Brain and Central Nervous System Tumors Clinical Trial
Official title:
Phase II Trial of Velcade (Bortezomib) in Combination With Temozolomide and Regional Radiation Therapy for Upfront Treatment of Patients With Newly-diagnosed Glioblastoma Multiforme
RATIONALE: Bortezomib may stop the growth of tumor cells by blocking some of the enzymes
needed for cell growth and by blocking blood flow to the tumor. Drugs used in chemotherapy,
such as temozolomide, work in different ways to stop the growth of tumor cells, either by
killing the cells or by stopping them from dividing. Radiation therapy uses high-energy
x-rays to kill tumor cells. Giving bortezomib together with temozolomide and radiation
therapy may kill more tumor cells and allow doctors to save the part of the body where the
cancer started.
PURPOSE: This phase II trial is studying the side effects and how well bortezomib works when
given together with temozolomide and regional radiation therapy in treating patients with
newly diagnosed glioblastoma multiforme or gliosarcoma.
OBJECTIVES:
Primary
- Estimate the overall survival at 2 years of patients with newly diagnosed glioblastoma
multiforme treated with bortezomib in combination with temozolomide and regional
radiotherapy followed by maintenance therapy comprising bortezomib and temozolomide.
Secondary
- Investigate further the safety and tolerability of this regimen in these patients.

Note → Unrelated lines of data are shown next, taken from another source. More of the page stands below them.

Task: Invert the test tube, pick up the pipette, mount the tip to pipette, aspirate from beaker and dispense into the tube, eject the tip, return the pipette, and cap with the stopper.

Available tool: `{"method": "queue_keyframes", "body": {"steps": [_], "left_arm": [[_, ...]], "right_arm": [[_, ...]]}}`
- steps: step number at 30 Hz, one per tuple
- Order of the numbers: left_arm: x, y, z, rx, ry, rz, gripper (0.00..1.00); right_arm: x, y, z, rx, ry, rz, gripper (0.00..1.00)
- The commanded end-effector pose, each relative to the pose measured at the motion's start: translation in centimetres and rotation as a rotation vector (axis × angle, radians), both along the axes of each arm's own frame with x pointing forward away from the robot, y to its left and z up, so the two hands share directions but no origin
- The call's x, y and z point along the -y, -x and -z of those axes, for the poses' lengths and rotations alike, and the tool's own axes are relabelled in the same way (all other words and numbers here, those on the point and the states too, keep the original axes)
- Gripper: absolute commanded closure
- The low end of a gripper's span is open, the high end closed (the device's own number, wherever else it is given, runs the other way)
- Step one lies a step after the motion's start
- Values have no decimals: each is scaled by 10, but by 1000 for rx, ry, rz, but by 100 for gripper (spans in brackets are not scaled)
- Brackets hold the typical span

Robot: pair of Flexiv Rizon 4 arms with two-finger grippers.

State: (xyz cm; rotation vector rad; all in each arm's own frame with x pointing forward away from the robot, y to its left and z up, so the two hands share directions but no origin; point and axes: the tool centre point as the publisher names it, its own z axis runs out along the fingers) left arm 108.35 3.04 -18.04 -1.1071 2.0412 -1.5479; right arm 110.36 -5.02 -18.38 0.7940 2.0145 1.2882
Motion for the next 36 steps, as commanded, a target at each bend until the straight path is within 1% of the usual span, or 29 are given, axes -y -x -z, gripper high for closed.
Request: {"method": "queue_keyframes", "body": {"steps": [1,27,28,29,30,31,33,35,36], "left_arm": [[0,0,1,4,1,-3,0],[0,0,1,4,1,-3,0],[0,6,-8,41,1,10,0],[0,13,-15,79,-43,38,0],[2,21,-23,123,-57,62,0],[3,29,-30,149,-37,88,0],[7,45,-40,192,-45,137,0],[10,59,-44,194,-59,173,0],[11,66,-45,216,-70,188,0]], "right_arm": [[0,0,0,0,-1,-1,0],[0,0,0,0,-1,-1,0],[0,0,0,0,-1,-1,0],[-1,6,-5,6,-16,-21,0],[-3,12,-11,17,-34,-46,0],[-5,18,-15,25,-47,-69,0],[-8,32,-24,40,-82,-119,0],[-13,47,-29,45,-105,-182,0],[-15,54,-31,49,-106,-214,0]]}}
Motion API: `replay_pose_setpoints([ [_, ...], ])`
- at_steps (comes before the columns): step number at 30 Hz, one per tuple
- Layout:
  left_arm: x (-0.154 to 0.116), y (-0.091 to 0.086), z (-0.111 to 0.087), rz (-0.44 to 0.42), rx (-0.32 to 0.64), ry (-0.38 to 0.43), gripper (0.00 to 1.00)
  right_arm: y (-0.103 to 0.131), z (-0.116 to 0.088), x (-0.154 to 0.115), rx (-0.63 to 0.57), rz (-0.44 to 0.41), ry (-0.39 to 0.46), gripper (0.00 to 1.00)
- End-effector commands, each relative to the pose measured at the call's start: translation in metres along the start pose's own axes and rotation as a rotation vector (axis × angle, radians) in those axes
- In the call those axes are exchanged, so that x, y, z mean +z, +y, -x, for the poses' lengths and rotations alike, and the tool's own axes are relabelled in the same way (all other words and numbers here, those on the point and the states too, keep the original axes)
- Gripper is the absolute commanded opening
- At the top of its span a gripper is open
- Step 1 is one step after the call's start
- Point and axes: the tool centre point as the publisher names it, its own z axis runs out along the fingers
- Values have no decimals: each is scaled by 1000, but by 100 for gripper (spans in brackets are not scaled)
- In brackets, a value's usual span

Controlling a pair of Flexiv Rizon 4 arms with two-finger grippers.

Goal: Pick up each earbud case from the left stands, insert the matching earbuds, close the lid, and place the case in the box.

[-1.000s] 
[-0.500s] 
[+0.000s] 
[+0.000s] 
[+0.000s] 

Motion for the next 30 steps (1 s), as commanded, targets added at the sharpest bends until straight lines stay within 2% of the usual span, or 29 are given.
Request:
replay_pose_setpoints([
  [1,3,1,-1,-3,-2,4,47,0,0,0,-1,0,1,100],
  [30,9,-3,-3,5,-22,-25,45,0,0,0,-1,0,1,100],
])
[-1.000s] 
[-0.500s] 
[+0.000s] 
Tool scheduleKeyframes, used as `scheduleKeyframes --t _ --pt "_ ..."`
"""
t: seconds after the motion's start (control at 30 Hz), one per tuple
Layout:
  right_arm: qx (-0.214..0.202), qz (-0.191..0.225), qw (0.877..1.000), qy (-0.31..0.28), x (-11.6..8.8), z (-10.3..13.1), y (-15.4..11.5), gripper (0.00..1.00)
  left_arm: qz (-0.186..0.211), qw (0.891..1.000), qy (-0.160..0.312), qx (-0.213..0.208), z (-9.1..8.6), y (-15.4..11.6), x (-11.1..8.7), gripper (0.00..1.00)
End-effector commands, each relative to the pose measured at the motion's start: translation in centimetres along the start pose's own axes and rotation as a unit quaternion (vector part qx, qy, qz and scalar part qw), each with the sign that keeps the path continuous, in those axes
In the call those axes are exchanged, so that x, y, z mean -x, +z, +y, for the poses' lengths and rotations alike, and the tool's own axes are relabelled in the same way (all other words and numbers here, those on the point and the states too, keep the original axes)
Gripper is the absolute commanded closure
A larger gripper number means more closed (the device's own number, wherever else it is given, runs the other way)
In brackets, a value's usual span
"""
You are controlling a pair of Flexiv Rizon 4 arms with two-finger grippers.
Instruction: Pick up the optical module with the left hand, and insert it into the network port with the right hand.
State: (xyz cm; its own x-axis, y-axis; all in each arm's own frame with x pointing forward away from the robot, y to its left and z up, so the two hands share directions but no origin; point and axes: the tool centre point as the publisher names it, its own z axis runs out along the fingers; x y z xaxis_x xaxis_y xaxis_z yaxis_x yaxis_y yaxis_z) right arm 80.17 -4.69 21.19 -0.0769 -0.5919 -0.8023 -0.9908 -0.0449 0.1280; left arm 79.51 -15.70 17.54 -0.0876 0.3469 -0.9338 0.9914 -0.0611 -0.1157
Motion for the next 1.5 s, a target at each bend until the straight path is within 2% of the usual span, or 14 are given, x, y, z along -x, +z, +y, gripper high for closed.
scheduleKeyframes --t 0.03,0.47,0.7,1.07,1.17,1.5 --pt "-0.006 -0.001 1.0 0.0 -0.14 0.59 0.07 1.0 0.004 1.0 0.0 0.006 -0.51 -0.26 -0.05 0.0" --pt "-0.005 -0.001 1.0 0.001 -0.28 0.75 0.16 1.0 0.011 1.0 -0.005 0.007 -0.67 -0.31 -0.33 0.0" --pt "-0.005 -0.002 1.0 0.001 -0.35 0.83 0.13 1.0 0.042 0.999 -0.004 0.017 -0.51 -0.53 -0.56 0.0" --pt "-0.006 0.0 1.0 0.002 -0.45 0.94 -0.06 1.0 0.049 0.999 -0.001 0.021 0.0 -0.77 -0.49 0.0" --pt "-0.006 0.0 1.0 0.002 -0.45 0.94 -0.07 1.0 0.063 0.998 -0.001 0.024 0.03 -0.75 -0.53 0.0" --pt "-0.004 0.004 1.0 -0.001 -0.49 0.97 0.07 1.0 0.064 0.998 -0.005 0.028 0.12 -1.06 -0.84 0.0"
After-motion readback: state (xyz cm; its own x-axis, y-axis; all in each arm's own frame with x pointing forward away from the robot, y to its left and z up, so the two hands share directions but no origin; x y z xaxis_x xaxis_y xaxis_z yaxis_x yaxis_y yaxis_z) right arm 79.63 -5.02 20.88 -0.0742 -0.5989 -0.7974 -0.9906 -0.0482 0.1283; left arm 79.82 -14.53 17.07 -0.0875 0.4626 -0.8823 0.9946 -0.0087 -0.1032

- Determine the molecular characterization of tumor tissue and correlate these findings
with response.
OUTLINE: This is a multicenter study.
- Adjuvant chemotherapy: Patients receive bortezomib IV on days 1, 4, 8, 11, 29, 32, 36,
and 39 and oral temozolomide on days 1-42. Patients undergo external-beam fractionated
regional radiotherapy 5 days a week for 6 weeks in the absence of disease progression or
unacceptable toxicity.
- Maintenance: Beginning 2-6 weeks after radiotherapy, patients receive bortezomib IV on
days 1, 4, 8, and 11 and oral temozolomide on days 1-5. Treatment repeats every 28 days
for up to 24 courses in the absence of disease progression or unacceptable toxicity.
Tumor tissue samples are collected at baseline (from surgery) and periodically during study
for further analysis.
After completion of study therapy, patients are followed up periodically.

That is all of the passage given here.